The U.S. Patent and Trademark Office publishes the patent application for what could have been the first vaccine for Zika virus, nearly four years after Sanofi abandoned its development.
While the mosquito-borne Zika virus generally causes little to no symptoms for individuals carrying it, infection during pregnancy can cause serious birth defects, the most widely documented being microcephaly, or when a baby’s head is smaller at birth due to stunted brain development. In rare cases, Zika may cause Guillain-Barré syndrome, in which a person’s immune system attacks the nerve cells, with complications ranging from muscle weakness to paralysis.
Despite being first isolated in 1947 from monkeys in Uganda’s Zika Forest, the Zika virus only had its first large outbreak in humans in 2007. Worldwide, only 14 cases of human Zika virus disease had been documented prior.
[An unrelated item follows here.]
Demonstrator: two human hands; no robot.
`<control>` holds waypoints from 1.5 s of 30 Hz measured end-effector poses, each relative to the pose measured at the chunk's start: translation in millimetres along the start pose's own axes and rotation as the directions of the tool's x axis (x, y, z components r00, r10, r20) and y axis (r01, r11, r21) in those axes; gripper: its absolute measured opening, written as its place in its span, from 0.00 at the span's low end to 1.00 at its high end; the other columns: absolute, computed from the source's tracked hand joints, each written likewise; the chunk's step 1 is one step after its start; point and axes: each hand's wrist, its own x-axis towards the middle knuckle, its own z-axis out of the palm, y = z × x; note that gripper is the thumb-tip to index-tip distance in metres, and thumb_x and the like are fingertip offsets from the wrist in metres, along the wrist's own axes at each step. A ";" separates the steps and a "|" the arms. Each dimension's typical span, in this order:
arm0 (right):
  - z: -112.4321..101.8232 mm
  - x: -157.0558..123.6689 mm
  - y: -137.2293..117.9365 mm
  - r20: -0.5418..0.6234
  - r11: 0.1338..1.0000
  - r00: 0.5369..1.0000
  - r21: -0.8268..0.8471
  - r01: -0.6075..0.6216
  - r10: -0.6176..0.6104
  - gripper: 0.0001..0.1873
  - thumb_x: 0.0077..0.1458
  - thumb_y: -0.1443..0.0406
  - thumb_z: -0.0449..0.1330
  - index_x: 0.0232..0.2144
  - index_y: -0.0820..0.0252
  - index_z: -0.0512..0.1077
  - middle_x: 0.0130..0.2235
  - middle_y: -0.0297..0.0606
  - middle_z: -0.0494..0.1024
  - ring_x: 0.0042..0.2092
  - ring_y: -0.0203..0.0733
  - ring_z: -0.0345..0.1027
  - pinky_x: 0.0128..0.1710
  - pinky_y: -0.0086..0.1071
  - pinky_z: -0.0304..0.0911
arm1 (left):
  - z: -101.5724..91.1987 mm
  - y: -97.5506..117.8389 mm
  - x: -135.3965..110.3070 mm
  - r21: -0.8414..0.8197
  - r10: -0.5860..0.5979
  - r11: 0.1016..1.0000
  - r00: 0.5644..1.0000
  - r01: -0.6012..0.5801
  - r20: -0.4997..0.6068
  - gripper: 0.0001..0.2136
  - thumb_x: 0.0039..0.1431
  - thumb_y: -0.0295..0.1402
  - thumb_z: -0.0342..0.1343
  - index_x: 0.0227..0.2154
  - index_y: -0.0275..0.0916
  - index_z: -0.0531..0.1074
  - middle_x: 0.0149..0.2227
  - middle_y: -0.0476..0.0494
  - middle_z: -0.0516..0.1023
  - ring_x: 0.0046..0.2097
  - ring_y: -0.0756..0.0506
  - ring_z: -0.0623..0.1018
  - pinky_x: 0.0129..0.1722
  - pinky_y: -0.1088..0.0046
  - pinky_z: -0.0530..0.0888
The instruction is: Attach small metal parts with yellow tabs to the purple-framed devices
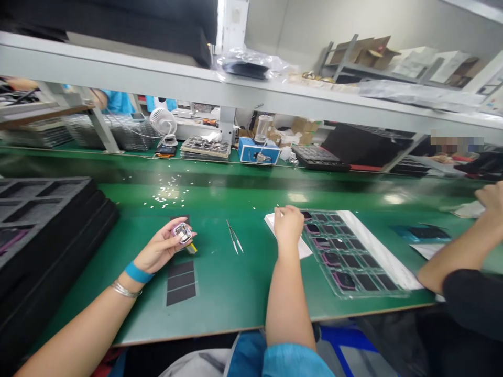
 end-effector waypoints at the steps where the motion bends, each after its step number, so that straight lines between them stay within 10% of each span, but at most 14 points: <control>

Eventual outbreaks across the Pacific Islands and later the Americas prompted the World Health Organization to declare Zika a Public Health Emergency of International Concern in 2016. The designation was pulled later that year.
The decline in new infections informed Sanofi’s discontinuation of its Zika vaccine research efforts. More importantly, the U.S. government had decided to scale back funding for the project. As of 2021, the Zika virus remains without a vaccine or cure.
Transfection of HeLa cells with mRNAs coding for Zika virus prME leads to the expression of the encoded Zika virus proteins.
The patent application, which listed German biopharmaceutical company CureVac as Sanofi’s co-applicant, was backed by the Defense Advanced Research Projects Agency, under the U.S. Department of Defense.
The companies submitted data on a messenger RNA, or mRNA vaccine, much like certain inoculations against COVID-19. This approach teaches cells to produce a virus’s associated but harmless protein, which is then utilized by the immune system to build resistance.
For Zika, Sanofi proposed a vaccine comprising an artificial nucleic acid with at least one encoded polypeptide for a selected viral protein, classified in the application as pre-membrane (prM), membrane (M), and envelope (E) proteins, among others. These would be used to synthesize a fragment of a Zika virus polyprotein, such as prME or ME. Polyproteins are an intense focus of research efforts into viral diseases like HIV and COVID-19 since they serve as a valuable expression of a virus’s genome. Certain mRNA vaccines target the specific proteins responsible for infection and viral multiplication.
The vaccine, including at least one artificial nucleic acid, would also consist of pharmaceutically acceptable carriers, fillers, and diluents. Like most other vaccines, minuscule quantities of additional ingredients are meant to keep the Zika vaccine blended, diluted to the correct concentration, and fit for storage.
A “storage-stable Zika vaccine,” as described in the patent application, can be kept irrespective of the ambient temperature and also without cooling. Sanofi says its formula, in a preferred embodiment, would be provided in lyophilized or freeze-dried form.
Sanofi’s Zika vaccine reportedly produced strong responses in over 90% of early-stage clinical trial participants. Unfortunately, the world remains ill-equipped for another Zika virus outbreak. Lack of funding, high financial costs, and uncertain levels of profit are the primary reasons for an idle clinical pipeline, one that could only mean worse outcomes for more people in the future.